Exclusive The UK Ministry of Defence has suspended online application and support services for the British Army’s Capita-run Defence Recruitment System and confirmed to us that digital intruders compromised some data held on would-be soldiers.

The army was informed of the break-in on March 14, and “that a group of hackers was going to release Army Application Data on the dark web,” a source familiar with the matter told us.

Two days later, the Army shut down the career website and DRS as a precautionary measure.

The career website is back up and running, but online applications and support are still missing in action – or rather, the website is suffering “TECHNICAL ISSUES”:

The extent and method of the attack remains under investigation by the MoD and Capita.
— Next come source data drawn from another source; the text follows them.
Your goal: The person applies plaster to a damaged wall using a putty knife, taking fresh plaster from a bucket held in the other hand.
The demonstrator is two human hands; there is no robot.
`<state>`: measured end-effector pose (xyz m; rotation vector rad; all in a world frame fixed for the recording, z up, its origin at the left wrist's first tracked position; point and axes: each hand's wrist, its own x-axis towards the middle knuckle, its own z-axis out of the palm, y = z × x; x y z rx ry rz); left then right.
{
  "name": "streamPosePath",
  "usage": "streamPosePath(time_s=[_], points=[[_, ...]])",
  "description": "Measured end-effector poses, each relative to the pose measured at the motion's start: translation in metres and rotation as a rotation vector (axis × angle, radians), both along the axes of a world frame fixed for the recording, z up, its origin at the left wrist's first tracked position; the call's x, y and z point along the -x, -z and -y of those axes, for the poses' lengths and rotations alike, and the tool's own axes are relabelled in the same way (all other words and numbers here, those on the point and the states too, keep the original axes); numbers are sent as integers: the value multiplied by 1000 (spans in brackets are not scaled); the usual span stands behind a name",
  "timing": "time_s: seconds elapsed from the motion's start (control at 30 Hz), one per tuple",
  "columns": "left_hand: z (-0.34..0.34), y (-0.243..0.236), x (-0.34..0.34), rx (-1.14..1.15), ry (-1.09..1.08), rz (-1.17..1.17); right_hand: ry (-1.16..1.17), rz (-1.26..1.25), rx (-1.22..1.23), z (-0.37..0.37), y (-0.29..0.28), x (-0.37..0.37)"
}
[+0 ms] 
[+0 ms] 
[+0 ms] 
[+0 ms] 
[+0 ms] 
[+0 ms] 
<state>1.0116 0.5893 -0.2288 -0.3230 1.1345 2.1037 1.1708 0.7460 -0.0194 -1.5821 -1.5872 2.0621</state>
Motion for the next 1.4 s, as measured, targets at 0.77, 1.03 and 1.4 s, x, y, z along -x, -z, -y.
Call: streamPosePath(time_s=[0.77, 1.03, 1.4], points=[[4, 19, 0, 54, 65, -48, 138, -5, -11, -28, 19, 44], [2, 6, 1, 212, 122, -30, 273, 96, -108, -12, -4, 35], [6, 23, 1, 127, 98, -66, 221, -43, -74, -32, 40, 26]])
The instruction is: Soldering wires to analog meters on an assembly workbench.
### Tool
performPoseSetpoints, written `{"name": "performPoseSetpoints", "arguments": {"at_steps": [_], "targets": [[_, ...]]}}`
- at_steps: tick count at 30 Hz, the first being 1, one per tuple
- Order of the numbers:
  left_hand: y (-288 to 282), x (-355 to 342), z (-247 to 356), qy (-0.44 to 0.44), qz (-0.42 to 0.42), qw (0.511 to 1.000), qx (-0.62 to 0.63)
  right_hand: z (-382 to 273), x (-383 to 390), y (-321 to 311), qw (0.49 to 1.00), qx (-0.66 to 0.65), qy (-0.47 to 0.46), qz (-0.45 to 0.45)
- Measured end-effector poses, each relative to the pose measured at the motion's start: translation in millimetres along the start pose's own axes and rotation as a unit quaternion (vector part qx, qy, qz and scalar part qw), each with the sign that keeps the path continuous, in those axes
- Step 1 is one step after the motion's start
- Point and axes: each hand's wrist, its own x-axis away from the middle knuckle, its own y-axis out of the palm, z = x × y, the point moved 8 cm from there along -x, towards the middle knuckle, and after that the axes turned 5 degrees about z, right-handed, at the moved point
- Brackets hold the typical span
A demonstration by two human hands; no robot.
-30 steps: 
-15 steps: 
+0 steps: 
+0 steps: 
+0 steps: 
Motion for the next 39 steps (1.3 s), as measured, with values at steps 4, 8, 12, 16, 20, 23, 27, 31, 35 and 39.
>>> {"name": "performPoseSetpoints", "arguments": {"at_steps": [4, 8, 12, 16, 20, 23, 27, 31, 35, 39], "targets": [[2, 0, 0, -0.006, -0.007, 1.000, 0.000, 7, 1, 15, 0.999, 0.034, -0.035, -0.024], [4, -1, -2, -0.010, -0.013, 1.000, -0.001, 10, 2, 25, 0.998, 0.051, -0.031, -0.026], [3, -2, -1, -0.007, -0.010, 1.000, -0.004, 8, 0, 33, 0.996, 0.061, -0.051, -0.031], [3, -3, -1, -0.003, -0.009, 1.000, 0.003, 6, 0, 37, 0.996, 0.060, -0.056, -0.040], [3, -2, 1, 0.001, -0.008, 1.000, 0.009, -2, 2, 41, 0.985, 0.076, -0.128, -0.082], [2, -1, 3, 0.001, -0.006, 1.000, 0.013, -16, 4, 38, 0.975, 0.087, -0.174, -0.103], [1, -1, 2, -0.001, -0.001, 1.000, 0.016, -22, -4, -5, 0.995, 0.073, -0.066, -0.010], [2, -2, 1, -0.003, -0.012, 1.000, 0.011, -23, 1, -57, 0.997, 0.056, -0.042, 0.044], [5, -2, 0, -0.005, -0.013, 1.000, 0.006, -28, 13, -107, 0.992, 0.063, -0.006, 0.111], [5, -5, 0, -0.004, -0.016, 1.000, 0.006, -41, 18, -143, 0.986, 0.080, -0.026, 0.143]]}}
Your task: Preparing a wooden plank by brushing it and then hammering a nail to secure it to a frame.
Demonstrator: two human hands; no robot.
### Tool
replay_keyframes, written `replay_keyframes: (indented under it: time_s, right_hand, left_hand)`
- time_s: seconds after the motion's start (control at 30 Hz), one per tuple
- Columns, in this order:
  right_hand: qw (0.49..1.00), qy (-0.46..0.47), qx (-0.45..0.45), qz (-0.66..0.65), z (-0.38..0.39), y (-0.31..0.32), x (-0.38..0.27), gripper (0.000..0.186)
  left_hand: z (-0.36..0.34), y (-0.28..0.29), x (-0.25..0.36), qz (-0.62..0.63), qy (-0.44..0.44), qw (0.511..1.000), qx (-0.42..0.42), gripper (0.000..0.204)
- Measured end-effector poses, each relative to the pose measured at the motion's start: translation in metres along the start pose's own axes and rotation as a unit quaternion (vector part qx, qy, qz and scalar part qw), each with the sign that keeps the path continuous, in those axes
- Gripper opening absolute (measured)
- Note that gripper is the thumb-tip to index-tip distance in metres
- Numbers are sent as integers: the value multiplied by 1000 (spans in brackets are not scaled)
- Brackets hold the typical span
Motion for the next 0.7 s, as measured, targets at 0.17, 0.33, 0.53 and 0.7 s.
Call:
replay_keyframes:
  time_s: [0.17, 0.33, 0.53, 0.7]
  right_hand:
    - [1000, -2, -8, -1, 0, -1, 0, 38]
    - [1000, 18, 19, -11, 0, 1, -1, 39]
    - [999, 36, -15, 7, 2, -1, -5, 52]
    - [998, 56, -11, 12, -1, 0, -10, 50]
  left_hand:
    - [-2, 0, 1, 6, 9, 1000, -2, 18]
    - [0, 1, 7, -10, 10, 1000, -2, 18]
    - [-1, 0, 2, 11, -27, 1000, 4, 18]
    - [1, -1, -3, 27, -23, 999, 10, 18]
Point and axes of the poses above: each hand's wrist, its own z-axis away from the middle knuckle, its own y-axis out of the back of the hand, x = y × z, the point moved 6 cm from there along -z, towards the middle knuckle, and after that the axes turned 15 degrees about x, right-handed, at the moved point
The exact point of entry has yet to be pinpointed.

DRS, we are told, interfaces with numerous MoD systems including Joint Personal Admin (JPA) and Training and Finance Management Information System (TAFIMS), and it is not known how far the attackers got in.

The MoD wanted to avoid potential access by miscreants and instead opted for the shutdown.

Without access to digital services, the Army is using “paper systems to manage their recruitment activity. They have declared a cyber emergency and enacted Op Rhodes,” a source claimed.

The exact number of candidate details stolen is unconfirmed, but we were told by several people that it ranges from 125 to 150. One source claimed 125 recruits’ data were for sale on the dark web for 1 Bitcoin, or $42,733 at today’s exchange rate.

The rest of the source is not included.